In deze uitspraak van de Rechtbank Den Haag, zittingsplaats Utrecht, op 24 juni 2025, is het beroep van eiser gegrond verklaard. Eiser had beroep ingesteld tegen het niet tijdig beslissen door de Minister van Asiel en Migratie op zijn aanvraag om een machtiging tot voorlopig verblijf (mvv) voor verblijf als familie- of gezinslid in het kader van nareis. De rechtbank heeft vastgesteld dat de termijn waarbinnen de minister had moeten beslissen op de aanvraag is overschreden en dat eiser de minister rechtsgeldig in gebreke heeft gesteld. Hierdoor was het beroep terecht ingediend.
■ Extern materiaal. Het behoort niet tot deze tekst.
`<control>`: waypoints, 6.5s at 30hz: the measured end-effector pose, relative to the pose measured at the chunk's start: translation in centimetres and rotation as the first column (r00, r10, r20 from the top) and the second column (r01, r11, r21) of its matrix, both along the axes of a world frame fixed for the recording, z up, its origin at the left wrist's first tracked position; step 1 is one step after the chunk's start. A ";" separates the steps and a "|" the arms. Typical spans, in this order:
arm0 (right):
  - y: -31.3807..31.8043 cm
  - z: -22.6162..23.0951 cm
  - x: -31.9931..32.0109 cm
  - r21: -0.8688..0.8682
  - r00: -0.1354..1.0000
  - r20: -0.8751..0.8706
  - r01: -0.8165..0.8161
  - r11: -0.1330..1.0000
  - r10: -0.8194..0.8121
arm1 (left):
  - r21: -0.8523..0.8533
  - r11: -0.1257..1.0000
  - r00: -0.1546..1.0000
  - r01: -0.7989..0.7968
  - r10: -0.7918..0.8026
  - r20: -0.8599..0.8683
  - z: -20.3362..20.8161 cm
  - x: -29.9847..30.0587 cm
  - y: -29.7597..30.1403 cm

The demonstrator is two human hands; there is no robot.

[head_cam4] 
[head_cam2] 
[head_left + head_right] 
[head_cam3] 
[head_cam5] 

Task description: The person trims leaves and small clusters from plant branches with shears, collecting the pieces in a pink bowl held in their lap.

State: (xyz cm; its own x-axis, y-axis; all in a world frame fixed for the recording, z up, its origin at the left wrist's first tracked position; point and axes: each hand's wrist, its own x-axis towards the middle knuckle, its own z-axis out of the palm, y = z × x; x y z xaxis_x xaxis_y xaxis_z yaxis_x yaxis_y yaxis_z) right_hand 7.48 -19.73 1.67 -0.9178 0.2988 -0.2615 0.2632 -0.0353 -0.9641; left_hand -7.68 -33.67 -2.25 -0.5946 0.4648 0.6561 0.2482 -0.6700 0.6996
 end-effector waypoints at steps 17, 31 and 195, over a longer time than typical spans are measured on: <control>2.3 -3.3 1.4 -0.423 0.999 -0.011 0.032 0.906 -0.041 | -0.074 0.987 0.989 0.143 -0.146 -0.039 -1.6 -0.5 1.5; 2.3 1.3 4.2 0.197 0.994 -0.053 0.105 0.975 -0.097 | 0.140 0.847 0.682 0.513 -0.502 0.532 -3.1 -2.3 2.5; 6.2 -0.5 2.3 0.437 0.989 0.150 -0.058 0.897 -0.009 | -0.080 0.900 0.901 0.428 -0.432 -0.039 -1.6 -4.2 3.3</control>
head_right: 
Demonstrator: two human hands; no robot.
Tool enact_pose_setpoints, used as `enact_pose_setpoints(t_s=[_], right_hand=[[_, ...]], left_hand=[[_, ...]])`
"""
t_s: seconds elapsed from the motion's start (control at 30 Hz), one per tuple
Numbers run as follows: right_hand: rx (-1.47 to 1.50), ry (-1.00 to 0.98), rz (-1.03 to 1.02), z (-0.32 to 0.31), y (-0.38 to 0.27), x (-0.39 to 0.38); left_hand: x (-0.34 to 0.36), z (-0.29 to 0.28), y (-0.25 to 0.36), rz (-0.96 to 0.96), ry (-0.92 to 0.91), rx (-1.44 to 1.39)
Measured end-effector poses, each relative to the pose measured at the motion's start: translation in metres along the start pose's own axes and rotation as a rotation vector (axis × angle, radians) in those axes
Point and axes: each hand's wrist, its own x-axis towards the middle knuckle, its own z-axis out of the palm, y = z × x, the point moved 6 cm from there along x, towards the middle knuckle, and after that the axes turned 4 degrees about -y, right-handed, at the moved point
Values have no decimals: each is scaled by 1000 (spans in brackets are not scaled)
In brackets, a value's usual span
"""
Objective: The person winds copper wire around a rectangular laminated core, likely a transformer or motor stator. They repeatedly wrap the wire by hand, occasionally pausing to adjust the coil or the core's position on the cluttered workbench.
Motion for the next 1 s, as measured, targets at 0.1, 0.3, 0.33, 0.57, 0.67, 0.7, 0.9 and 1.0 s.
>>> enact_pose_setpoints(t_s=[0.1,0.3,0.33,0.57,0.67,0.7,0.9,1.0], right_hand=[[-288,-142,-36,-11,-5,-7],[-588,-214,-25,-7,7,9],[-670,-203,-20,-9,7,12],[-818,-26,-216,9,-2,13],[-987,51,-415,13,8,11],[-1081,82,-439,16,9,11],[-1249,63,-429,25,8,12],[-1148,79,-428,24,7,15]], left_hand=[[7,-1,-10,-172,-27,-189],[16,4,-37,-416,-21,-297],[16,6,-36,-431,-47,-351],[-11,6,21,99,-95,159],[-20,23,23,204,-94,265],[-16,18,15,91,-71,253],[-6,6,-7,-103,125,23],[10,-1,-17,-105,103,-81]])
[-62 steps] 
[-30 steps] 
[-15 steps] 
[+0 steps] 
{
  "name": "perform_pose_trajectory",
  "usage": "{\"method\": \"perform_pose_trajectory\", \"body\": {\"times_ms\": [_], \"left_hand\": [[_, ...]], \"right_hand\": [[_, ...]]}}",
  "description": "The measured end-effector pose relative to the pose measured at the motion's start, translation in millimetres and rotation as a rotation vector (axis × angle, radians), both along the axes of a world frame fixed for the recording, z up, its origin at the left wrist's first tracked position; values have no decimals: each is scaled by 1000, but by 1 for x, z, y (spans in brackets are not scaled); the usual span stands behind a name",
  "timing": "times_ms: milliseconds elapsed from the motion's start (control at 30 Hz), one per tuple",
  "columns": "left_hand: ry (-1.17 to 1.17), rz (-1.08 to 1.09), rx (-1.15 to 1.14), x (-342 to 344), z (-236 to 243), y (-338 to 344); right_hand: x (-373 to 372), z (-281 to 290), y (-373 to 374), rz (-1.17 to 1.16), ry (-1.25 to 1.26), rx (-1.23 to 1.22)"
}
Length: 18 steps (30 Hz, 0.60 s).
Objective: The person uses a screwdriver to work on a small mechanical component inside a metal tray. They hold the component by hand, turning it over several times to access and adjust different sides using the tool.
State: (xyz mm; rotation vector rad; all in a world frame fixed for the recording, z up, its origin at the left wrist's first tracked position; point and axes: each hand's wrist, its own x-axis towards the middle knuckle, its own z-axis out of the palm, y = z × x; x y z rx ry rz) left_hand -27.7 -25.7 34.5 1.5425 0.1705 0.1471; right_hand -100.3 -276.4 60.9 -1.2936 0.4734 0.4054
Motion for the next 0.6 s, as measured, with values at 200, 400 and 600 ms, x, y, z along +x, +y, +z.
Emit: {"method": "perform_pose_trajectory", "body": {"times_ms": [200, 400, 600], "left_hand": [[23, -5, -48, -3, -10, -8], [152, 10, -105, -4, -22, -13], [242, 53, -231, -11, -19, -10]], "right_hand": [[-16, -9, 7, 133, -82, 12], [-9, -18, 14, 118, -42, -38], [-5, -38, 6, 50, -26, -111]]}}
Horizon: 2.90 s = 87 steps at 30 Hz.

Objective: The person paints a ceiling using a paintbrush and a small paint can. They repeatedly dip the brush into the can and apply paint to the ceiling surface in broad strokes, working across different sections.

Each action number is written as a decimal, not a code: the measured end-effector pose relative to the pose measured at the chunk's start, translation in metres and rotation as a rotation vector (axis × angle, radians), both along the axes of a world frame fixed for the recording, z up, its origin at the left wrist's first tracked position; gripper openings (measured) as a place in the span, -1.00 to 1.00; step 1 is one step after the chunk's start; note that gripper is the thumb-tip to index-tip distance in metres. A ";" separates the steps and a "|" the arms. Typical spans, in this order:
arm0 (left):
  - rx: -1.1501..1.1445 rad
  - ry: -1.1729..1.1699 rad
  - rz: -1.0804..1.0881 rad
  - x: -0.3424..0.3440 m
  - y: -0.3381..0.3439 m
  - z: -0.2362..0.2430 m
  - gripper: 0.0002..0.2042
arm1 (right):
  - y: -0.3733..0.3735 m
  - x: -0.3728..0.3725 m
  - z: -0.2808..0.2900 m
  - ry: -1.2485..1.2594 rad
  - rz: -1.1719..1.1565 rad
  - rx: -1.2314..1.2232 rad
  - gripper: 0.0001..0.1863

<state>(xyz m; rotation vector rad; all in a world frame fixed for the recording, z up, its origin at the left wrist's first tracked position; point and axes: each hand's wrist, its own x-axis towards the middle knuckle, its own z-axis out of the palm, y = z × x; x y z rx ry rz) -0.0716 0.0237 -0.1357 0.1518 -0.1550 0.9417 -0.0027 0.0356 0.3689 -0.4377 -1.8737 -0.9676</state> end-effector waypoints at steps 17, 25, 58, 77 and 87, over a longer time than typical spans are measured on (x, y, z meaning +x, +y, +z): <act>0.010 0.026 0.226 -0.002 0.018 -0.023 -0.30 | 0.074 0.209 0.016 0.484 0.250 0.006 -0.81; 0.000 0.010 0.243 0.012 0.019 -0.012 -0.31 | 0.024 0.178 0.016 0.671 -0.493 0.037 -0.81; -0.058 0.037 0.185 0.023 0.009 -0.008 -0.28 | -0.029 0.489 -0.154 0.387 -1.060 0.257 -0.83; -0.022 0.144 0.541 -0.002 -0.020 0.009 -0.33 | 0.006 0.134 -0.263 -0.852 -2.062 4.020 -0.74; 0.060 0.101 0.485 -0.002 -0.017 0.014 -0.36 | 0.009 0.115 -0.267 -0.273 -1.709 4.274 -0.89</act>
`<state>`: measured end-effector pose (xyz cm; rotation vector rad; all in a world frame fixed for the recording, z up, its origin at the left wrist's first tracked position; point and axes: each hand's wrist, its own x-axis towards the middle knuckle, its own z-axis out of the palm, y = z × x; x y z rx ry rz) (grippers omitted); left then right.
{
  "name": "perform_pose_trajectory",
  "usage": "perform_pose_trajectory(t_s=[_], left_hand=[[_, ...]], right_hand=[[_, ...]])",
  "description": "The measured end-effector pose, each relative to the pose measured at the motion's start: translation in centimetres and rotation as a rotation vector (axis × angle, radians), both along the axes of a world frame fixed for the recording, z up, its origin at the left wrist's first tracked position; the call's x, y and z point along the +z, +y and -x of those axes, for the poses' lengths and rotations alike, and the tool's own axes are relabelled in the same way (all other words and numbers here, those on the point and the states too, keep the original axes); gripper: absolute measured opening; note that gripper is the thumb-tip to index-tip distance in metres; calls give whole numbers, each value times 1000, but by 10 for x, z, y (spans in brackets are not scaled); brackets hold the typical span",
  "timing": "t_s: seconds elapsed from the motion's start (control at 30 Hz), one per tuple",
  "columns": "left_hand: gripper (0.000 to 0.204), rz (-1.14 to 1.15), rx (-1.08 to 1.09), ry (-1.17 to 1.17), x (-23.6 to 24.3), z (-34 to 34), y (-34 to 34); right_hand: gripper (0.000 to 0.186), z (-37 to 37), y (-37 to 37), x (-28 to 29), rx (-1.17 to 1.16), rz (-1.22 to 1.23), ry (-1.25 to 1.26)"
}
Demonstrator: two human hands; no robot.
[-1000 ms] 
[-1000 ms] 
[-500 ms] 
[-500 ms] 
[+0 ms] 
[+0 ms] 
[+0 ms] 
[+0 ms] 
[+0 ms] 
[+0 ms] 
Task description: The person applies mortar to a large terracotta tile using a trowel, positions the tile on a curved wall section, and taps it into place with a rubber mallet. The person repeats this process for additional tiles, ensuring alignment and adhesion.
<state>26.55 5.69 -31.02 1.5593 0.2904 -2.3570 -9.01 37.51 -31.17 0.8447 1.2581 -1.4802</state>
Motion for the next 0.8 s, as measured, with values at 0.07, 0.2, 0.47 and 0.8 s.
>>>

De rechtbank heeft de minister opgedragen om binnen acht weken na de verzending van de uitspraak een besluit op de aanvraag bekend te maken. Indien de minister besluit tot nader onderzoek, moet dit binnen twintig weken na verzending van de uitspraak bekend worden gemaakt. Tevens is er een dwangsom van € 100,- per dag opgelegd voor elke dag dat de minister de beslistermijn overschrijdt, met een maximum van € 15.000,-. Eiser heeft ook recht op een vergoeding van de proceskosten, die door de minister moet worden betaald, en het door eiser betaalde griffierecht moet eveneens worden vergoed.
De uitspraak is gedaan door mr. G.P. Loman, rechter, in aanwezigheid van L.M. Kalkman, griffier, en is openbaar gemaakt op 24 juni 2025.